We’re due to debate the creation of the Social Mobility and Child Poverty Commission, with its remit expanded from that set out in the 2010 Child Poverty Act, in the welfare reform bill committee next week. With such a significant fall in poverty, the ConDems will have to change their line of attack. Expect them to return to that other old chestnut – that poverty’s not about money, and the root causes lie elsewhere. The so-called pathways into poverty identified five years ago by IDS’ Centre for Social Justice – debt, worklessness, addiction, benefit dependency and family breakdown – are set to return centre-stage. 

Of course, the government’s not wrong when it says that a strategy that’s solely based on income transfers cannot bring about a sustainable end to poverty. Labour never said that it could. That’s why, alongside a bold programme of redistribution, we introduced sure start, raised standards in schools, invested in a national childcare strategy that meant we went from one child in nine under the age of eight with access to a childcare place in 1997, to one in three by 2010, introduced the national minimum wage, brought together the social security and employment services in Jobcentre Plus and introduced the new deals to get many more people into employment, changed the law on the right to request flexible working to enable more parents to balance work and family responsibilities, as well as increasing child benefit and introducing tax credits to support parents with the cost of raising children, and make work pay for those in low-paid jobs. 

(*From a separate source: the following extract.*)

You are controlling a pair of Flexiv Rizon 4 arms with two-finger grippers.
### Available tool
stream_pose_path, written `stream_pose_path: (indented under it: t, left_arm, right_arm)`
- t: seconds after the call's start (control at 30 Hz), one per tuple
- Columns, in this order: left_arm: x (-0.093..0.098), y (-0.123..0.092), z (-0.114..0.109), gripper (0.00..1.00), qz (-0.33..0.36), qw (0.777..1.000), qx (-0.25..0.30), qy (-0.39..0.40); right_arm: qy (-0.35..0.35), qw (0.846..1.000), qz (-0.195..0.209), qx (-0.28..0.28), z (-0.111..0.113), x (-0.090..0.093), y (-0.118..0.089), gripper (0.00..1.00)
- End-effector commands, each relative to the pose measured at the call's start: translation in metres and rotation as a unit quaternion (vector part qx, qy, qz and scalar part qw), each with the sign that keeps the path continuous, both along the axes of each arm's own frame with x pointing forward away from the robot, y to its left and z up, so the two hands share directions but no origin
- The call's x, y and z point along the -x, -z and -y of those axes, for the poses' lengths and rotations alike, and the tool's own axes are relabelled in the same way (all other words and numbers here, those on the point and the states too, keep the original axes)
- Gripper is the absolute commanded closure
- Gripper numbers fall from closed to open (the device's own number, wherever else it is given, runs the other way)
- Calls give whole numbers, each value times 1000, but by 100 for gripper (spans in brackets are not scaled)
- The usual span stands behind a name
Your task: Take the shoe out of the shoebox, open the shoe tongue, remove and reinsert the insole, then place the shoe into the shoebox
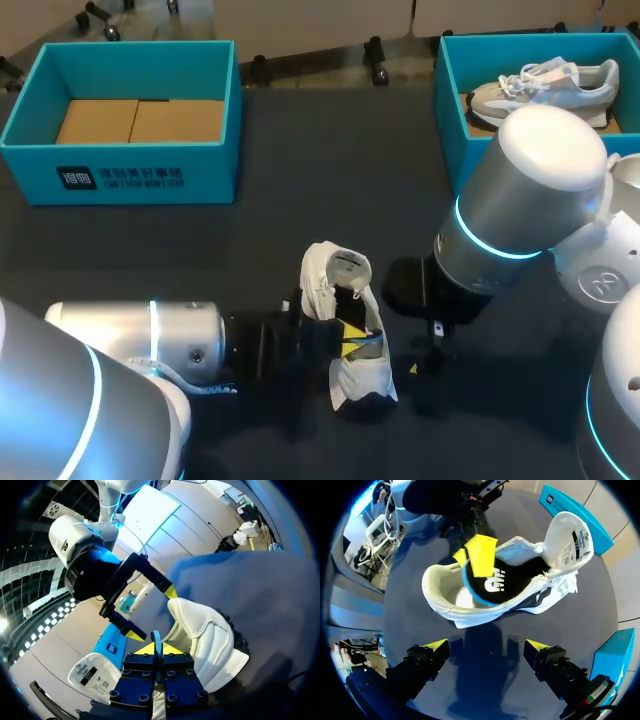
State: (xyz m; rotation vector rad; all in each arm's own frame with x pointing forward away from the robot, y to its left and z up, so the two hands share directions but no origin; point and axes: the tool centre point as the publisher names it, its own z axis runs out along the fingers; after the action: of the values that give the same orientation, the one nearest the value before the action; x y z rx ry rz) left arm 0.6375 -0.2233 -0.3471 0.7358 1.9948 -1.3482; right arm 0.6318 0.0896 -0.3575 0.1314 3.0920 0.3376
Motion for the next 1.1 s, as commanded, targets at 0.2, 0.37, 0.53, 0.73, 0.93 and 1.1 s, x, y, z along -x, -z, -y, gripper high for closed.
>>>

All that gets brushed aside by a government that’s determined to rubbish our record, to claim our policies didn’t work. Yet its own record is one of cynical disinvestment which will lead to devastating consequences and that’s something we must expose. 

Nowhere was this more clearly exemplified than in David Willetts’ plans to allow richer students to buy their way in to university places, proposed then swiftly withdrawn last week. It was breathtaking in its cheek. Here was a government that had once complained that Labour’s target to get 50 per cent of young people into higher education would ‘dumb down’ university, prepared to allow the less well qualified university access – provided they (or their parents) could afford to pay. Although Cameron quickly slapped down the policy, it was vintage Tory in its approach. Those who can pay can buy what they want, allowing a small amount of resources to trickle down to support a few promising individuals from disadvantaged backgrounds to benefit. 

It’s this individualising of success – a minority helped to transcend a disadvantaged environment, as opposed to tackling the structural causes of inequality – that characterises the Tory view. It’s their justification for targeting everything from EMA to free schools to sure start. And it isn’t good enough.

Child poverty will increase under the Tories – don’t take my word for it, that’s what the Institute for Fiscal Studies says. The prospects of the poorest will reduce. But I’ve no doubt some young people, some schools, some students from poorer backgrounds will do well, and the Tories will find the examples and performance metrics to claim that equates to success. It’s in that context that the proposal to create a social mobility and child poverty commission is designed to enable the government to move the goal posts, and Labour must face this down. Yes, poverty’s about more than just income inequality, yes opening up opportunity is important – but nothing the government’s doing will help more than a handful to progress.  Labour must insist that progress on tackling the structural causes of poverty, income inequality and economic injustice are the true judge of success.